Presidente Avenia, cominciamo dalla digitalizzazione nel mondo dell'impresa così come è emersa nella situazione attuale di emergenza: in cosa abbiamo dimostrato di essere pronti e all'avanguardia? In cosa invece abbiamo dimostrato di avere margini di grande miglioramento?

La risposta a questa domanda esige una premessa e delle cifre per orientarsi. Com’è noto il nostro tessuto produttivo è formato per il 99% da PMI, che generano  il 69% del valore aggiunto impiegando in media il 79% del totale occupati. Questa estrema frammentazione genera una geografia della digitalizzazione a macchia di leopardo, che è fonte di squilibri sul territorio e nell’ambito delle filiere. Accanto ai molti casi di eccellenza, frutto soprattutto della dinamicità delle medie imprese, siamo in presenza di una larga maggioranza di piccole e micro aziende che per lo più hanno grosse difficoltà ad accedere alle competenze necessarie per introdurre nell’organizzazione tecnologie innovative: dal Cloud all’intelligenza artificiale, dall’Internet of Things all’Industria 4.0. A riprova basti pensare che nel 2019 circa il 33% dei lavoratori italiani ha seguito corsi di aggiornamento, contro una media OCSE intorno al 60%; che solo il 10 % delle PMI vendeva online, ben al di sotto della media UE pari al 17 %; e che solo il 35% possedeva un sito web con funzionalità sofisticate legate all’e-commerce, a fronte di una media UE del 58%. Difficoltà che avevamo ben presenti prima dell’emergenza sanitaria, rappresentate da un grave ritardo d’innovazione che ci porta a occupare il 24° posto su 28 paesi nell’ambito del Desi (Digital Economy & Society Index), l’indice elaborato dalla Commissione Europea per monitorare lo stato della digitalizzazione dell’economia e della società nell’Unione Europea.

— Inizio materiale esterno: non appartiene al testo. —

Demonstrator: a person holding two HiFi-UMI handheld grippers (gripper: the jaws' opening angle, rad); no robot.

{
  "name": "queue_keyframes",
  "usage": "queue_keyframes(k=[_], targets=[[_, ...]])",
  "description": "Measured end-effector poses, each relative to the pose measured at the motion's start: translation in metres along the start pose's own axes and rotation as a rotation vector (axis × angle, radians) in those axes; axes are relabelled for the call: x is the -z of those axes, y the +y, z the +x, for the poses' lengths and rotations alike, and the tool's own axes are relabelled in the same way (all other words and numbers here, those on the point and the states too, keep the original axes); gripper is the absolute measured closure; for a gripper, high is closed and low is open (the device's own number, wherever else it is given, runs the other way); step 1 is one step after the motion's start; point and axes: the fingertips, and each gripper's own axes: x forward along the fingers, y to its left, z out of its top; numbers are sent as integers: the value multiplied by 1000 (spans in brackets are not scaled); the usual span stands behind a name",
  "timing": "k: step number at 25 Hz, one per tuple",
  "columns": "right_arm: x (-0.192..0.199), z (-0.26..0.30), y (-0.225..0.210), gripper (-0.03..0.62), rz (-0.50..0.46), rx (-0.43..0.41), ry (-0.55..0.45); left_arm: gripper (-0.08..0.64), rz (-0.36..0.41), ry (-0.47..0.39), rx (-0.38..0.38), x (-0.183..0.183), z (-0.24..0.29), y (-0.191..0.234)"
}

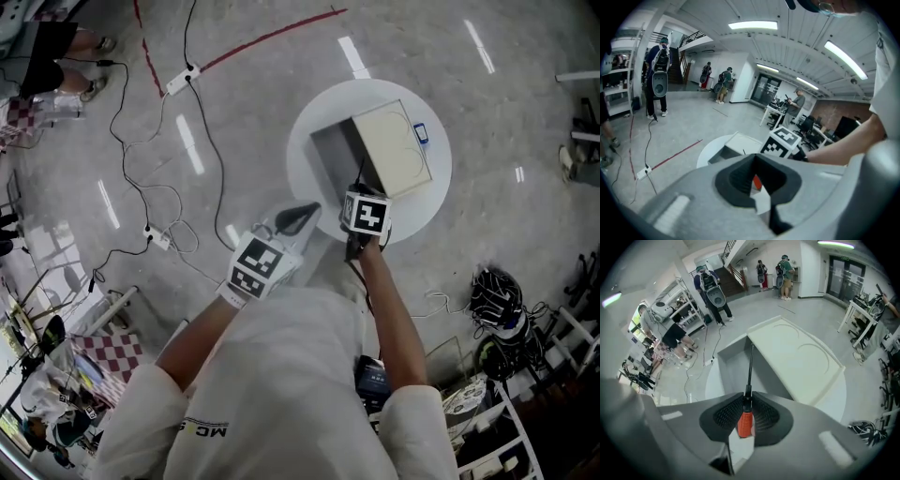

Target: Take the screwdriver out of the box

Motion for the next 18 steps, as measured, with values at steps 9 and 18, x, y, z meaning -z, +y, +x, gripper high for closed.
queue_keyframes(k=[9,18], targets=[[-24,-80,14,537,14,-71,-206,560,34,-54,12,-26,-29,-17],[-39,-168,30,537,-26,-122,-397,560,95,-104,48,-52,-56,-36]])
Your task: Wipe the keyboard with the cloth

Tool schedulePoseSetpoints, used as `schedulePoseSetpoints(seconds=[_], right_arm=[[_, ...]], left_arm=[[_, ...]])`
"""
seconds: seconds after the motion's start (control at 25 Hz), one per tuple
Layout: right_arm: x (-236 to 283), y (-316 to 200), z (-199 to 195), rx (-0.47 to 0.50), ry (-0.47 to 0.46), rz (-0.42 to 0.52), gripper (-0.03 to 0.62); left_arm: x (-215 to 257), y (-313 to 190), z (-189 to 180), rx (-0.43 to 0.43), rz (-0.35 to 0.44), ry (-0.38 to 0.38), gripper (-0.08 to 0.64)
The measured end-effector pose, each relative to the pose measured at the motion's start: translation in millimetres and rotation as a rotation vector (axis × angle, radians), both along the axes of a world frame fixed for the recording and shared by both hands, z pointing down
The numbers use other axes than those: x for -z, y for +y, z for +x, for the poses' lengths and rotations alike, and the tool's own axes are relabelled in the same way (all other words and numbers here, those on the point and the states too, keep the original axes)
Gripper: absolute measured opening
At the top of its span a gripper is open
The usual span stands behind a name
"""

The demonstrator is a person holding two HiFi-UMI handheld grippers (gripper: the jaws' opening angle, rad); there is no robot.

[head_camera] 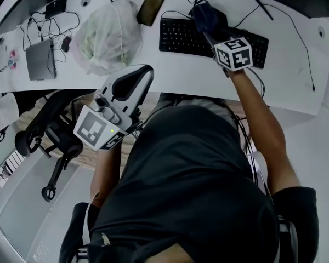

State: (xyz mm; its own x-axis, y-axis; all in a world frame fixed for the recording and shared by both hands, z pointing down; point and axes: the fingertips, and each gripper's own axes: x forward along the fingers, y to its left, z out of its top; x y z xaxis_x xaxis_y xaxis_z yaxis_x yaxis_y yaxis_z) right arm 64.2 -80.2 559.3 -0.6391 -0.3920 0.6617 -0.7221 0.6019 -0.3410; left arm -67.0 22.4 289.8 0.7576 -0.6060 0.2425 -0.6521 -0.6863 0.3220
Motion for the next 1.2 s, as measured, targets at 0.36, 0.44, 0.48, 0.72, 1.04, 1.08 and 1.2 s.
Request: schedulePoseSetpoints(seconds=[0.36,0.44,0.48,0.72,1.04,1.08,1.2], right_arm=[[-32.6,105.5,-29.7,0.039,-0.071,-0.237,0.049],[-14.9,58.0,-24.7,0.006,-0.081,-0.136,0.049],[-4.2,29.3,-20.8,-0.012,-0.074,-0.079,0.049],[-23.8,55.9,-24.9,-0.066,-0.037,-0.167,0.048],[-12.7,11.8,-42.7,-0.025,-0.051,-0.106,0.048],[-13.4,0.4,-40.5,-0.045,-0.043,-0.11,0.048],[-23.3,32.6,-49.2,-0.039,-0.041,-0.175,0.048]], left_arm=[[3.7,3.8,-10.0,0.0,0.001,0.008,0.012],[-1.0,4.8,-12.4,-0.008,-0.01,0.0,0.012],[-2.2,4.5,-12.5,-0.012,-0.012,-0.001,0.012],[4.9,3.0,-12.9,-0.024,0.01,0.007,0.012],[-4.3,-6.0,-47.0,0.021,0.011,-0.004,0.012],[-3.0,-7.5,-50.3,0.029,0.018,-0.004,0.012],[0.9,-10.4,-59.9,0.058,0.035,0.002,0.012]])
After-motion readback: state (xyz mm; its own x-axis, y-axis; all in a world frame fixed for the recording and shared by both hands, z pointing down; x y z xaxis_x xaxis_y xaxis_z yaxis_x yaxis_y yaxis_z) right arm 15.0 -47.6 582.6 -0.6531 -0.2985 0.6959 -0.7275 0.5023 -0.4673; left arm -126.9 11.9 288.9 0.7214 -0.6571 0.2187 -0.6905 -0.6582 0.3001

Così, nel momento in cui il Paese si è dovuto fermare per contrastare l’epidemia, le aziende che avevano già intrapreso percorsi di trasformazione digitale hanno avuto la capacità di reagire tempestivamente ricorrendo a un uso più intenso delle tecnologie e piattaforme online. Sappiamo, per esempio, che praticamente tutte le grandi imprese avevano già introdotto in azienda modalità di  smartworking, con la conseguenza che allo scattare delle misure di distanziamento sociale sono state in grado di far lavorare con efficienza da remoto decine di  migliaia di lavoratori. Per il solo settore dell’Information & Communication Technology in pochi giorni si è arrivati a coinvolgere circa 70.000 addetti. Diversa la realtà delle PMI. Non ci possiamo nascondere che  la grande maggioranza è stata colta impreparata dall’emergenza: solo il 30% delle imprese, infatti, si è trovata nelle condizioni di potersi immediatamente avvantaggiare del lavoro agile. Il fatto positivo è che, per non soccombere, molte imprese  hanno dovuto compiere in pochi giorni quel salto culturale e organizzativo verso l’innovazione che non era stato fatto negli anni precedenti. Ora dobbiamo far sì che gli sforzi, le nuove energie emerse per affrontare questa grave contingenza, si trasformino in nuove capacità progettuali, facendo diventare  la trasformazione digitale  un processo strutturale per ridisegnare in una chiave più efficiente e competitiva i modelli di business, organizzativi e di fare rete. Oggi il Governo ha messo in campo il DL liquidità. Il mio appello alle imprese è di usare queste risorse per fronteggiare l'emergenza, ma di incominciare anche a mettere le basi per la fase 2, perché il dopo non potrà che essere digitale. 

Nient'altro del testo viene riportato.